The chart shows that some high school board members work as principals for other Academica-run schools and serve on the boards of other Academica-affiliated institutions. For instance, Luis Fusté, chairman of Doral College, is also the vice chairman of Doral Academy.
But Fusté said in a statement that his dual roles were easily explained: “The college program was originally under the same umbrella as Doral Academy High School and was created to provide seamless college access to its high school students.”
Investigators also included the Doral College president, state Sen. Anitere Flores, on their chart.
Flores, a Miami lawmaker, said she hadn’t yet read the audit and couldn’t comment on the $400,000 grant, though she noted Doral College is not the entity being audited.
Pantaridis, the school’s attorney, said in her response that “the composition of Doral’s board is completely consistent with all state and district requirements and in no way violate any Florida statutes or the charter school contract between Miami-Dade County Public Schools and Doral Inc. None of Doral’s board members have any financial interest in Academica, the landlord or any other entity that does business with Doral.”

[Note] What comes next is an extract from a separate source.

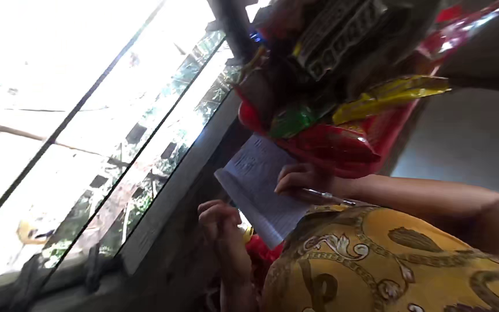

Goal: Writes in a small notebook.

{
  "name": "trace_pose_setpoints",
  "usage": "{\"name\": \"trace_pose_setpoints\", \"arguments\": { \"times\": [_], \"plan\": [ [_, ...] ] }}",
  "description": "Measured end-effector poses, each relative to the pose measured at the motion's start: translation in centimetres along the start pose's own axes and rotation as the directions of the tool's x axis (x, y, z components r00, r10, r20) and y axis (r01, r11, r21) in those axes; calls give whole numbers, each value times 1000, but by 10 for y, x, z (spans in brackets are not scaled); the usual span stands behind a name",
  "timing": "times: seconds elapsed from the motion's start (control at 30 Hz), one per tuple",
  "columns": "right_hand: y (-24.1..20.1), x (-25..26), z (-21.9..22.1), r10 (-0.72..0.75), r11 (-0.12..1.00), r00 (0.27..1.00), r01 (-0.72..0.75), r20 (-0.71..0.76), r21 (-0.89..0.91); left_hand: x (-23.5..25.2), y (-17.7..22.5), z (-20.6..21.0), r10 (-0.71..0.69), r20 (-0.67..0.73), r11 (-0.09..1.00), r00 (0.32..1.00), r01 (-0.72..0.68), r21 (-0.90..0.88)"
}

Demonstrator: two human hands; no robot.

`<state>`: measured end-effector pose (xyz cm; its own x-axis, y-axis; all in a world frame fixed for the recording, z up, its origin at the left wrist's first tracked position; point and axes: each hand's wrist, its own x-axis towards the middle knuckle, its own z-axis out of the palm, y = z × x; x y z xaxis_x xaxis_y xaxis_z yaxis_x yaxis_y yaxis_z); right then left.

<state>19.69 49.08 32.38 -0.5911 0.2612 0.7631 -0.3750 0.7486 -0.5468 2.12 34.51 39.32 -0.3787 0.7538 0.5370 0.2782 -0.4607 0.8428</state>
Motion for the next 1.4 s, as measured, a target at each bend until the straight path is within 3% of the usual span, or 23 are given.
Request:
{"name": "trace_pose_setpoints", "arguments": {
  "times": [0.03, 0.1, 0.17, 0.23, 0.27, 0.3, 0.33, 0.4, 0.43, 0.47, 0.5, 0.57, 0.63, 0.77, 0.9, 0.97, 1.03, 1.13, 1.2, 1.27, 1.4],
  "plan": [
    [0, 0, -1, -3, 1000, 1000, 3, 10, 0, 11, 10, 10, 51, 156, 996, 986, -62, 68],
    [-11, 1, -7, 72, 997, 996, -70, 56, -35, 30, 27, 35, 155, 428, 972, 890, -215, 97],
    [-38, 10, -18, 292, 956, 950, -287, 110, -58, 47, 41, 62, 199, 655, 945, 729, -320, 69],
    [-36, 3, -8, 295, 953, 956, -293, 14, -78, 63, 44, 88, 172, 815, 928, 553, -369, 54],
    [-37, 1, -8, 357, 931, 933, -353, 37, -93, 71, 41, 99, 145, 873, 919, 467, -390, 56],
    [-46, 3, -17, 465, 882, 874, -445, 139, -156, 77, 37, 109, 110, 911, 907, 398, -415, 71],
    [-61, 14, -29, 592, 803, 767, -539, 247, -254, 81, 34, 116, 79, 932, 895, 354, -438, 90],
    [-74, 29, -41, 695, 715, 570, -611, 437, -340, 85, 33, 125, 28, 944, 876, 329, -464, 136],
    [-68, 23, -40, 651, 756, 606, -569, 457, -324, 85, 35, 127, 19, 940, 862, 341, -482, 157],
    [-55, 11, -32, 564, 826, 715, -488, 413, -283, 85, 36, 128, 25, 933, 843, 358, -509, 173],
    [-39, -3, -22, 452, 889, 829, -387, 330, -247, 85, 36, 129, 45, 925, 818, 377, -545, 183],
    [-18, -18, -9, 231, 950, 959, -186, 164, -251, 86, 30, 132, 124, 915, 767, 385, -622, 157],
    [5, -29, 7, -28, 970, 999, 22, -21, -243, 90, 23, 136, 190, 919, 736, 347, -669, 101],
    [-4, -23, 2, -49, 984, 997, 37, -67, -173, 94, 30, 142, 169, 939, 728, 300, -680, 86],
    [-9, -18, -2, -71, 969, 993, 45, -99, -241, 99, 20, 134, 199, 924, 794, 327, -606, 43],
    [-16, -14, -6, -3, 969, 996, -20, -93, -246, 102, 23, 125, 230, 900, 849, 369, -528, -1],
    [-32, -2, -21, 215, 971, 972, -203, 90, -124, 102, 32, 105, 244, 842, 901, 480, -433, -14],
    [-7, -5, -12, 52, 999, 996, -53, 73, 11, 87, 34, 55, 231, 604, 930, 763, -355, 92],
    [-3, -6, -9, 27, 999, 997, -28, 72, 19, 62, 20, 22, 180, 397, 923, 900, -295, 249],
    [-7, -3, -10, 57, 998, 995, -55, 85, -24, 31, 4, 2, 97, 252, 870, 963, -205, 449],
    [-9, -3, -9, 76, 996, 994, -73, 75, -52, -16, -16, -4, -96, 151, 740, 984, -31, 672]
  ]
}}
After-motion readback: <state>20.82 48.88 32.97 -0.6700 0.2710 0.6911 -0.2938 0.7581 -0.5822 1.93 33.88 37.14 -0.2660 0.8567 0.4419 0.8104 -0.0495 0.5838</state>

She also said the landlord of Doral Academy Charter High has waived its early termination clause in its lease, and the scrutinized grant had been previously approved by the high school’s board as a loan in annual budgets — issues criticized by auditors as “after-the-fact” actions.
She also said auditors failed to note that the college had already paid back $200,000 to the high school.
“Auditors appear to have simply targeted the two transactions as part of a fishing expedition,” she said.
On Tuesday, Pantaridis successfully argued that the district’s audit committee should delay a hearing on the issue before sending the audit to Miami-Dade School Board members, some of whom attended the hearing. She said auditors gave her only two business days to review their final audit before Tuesday’s hearing.
Chief Auditor Jose Montes de Oca, however, said he has no political motivation and more meetings won’t produce a softer audit.
“The findings won’t change,” he said.